Bitcoin (BTC) shot up from $10,300 and has now tested the $12,000 mark again. The price has faced a minor rejection at a trend line resistance but we expect this to be broken eventually. The price found support atop the 38.2% fib retracement level and now it is eyeing a break past a trend line resistance to rally towards the 61.8% fib retracement level. This is a bullish development for BTC/USD short term and traders who noticed how much this 1H chart resembles the monthly chart of BTC/USD for the downtrend might have been able to profit off this rally. Just like the monthly chart though, the price is expected to top out soon as it reaches $12,521. Rallies like these will be seen over and over again now to give retail traders more reasons to buy the dip.
The price remains very bullish short term and there is no reason to get in front of this rally. However, that being said the big picture is what it is and it remains unchanged by this. We expected this move when the price found a temporary bottom around $10,300 after a devastating decline. The price will decline again and more hodlers will be caught holding their bags as the whales dump on them. This volatility that we see in the price is likely to be seen for a while as this is a key turning point and when BTC/USD closes the month below the major trend line support turned resistance, we will see the beginning of a new downtrend that is going to continue till the next halvening. We might see a bounce immediately after the halvening in June, 2020 but BTC/USD has to go down below $3,000 long term.
This is the big picture for Bitcoin (BTC). The weekly chart for BTC/USD shows two major bearish developments. The first one is a rejection at a critical trend line support turned resistance. This trend line served as support since 2011 until it was broken last year in November. It has now become a strong resistance and we have seen the price face a strong rejection after testing this line. The second bearish development is that the price is trading within a large rising wedge and is extremely likely to break to the downside as early as next week.
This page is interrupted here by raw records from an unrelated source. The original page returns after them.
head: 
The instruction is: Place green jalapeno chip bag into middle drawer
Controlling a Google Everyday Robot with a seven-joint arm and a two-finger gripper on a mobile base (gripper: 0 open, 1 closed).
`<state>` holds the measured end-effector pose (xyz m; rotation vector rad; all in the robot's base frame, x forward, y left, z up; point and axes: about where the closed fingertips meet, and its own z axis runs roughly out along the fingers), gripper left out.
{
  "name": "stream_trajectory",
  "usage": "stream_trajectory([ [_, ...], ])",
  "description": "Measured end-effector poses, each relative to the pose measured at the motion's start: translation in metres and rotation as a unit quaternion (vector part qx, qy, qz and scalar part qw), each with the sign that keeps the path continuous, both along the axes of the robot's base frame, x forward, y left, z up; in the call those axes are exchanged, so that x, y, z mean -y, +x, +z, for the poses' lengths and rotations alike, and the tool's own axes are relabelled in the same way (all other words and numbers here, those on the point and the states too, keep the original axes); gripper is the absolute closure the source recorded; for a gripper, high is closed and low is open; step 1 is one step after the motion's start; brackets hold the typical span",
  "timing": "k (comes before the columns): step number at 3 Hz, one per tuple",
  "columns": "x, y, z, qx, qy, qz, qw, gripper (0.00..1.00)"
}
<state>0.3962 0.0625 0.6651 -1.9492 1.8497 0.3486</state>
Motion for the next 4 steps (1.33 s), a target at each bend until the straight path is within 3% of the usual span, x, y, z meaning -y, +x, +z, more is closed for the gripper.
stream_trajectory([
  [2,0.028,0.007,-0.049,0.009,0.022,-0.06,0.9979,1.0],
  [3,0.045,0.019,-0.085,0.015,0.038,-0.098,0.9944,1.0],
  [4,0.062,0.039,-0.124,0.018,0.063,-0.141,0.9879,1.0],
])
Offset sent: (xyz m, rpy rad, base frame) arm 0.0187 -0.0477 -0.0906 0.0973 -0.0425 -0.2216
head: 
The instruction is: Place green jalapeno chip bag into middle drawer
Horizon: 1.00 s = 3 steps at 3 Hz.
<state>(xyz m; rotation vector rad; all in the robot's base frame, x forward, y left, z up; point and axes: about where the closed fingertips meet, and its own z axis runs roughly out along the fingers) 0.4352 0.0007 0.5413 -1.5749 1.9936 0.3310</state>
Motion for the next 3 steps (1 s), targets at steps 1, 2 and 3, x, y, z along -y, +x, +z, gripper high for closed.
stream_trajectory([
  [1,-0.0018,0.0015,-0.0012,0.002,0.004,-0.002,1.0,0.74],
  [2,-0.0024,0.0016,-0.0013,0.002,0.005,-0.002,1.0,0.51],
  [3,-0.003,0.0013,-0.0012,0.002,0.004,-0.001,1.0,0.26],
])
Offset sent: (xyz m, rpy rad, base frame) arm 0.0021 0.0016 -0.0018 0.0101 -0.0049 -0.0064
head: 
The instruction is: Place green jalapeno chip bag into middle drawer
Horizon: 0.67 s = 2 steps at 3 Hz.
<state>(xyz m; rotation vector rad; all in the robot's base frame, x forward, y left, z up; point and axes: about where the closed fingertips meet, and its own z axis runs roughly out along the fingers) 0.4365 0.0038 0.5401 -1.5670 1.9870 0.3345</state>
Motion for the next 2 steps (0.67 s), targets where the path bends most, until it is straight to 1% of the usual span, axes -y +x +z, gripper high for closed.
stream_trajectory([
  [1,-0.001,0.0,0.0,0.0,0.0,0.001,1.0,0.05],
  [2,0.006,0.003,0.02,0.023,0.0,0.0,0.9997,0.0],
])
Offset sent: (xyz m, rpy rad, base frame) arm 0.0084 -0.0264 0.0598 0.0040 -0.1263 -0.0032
The weekly chart also shows that the RSI has topped out and we might see the beginning of a new downtrend from here as early as next week. The Fear and Greed Index shows that the bullish sentiment has taken quite a hit as the index is down by 30 points from 92 to 62. Some retail bears expect to fall from here in the same manner that it did during the past 24 hours but this is not how it happens. We will see a systemic decline in the price in such a way that retail bulls will keep on having hope of a bullish reversal until there is none left.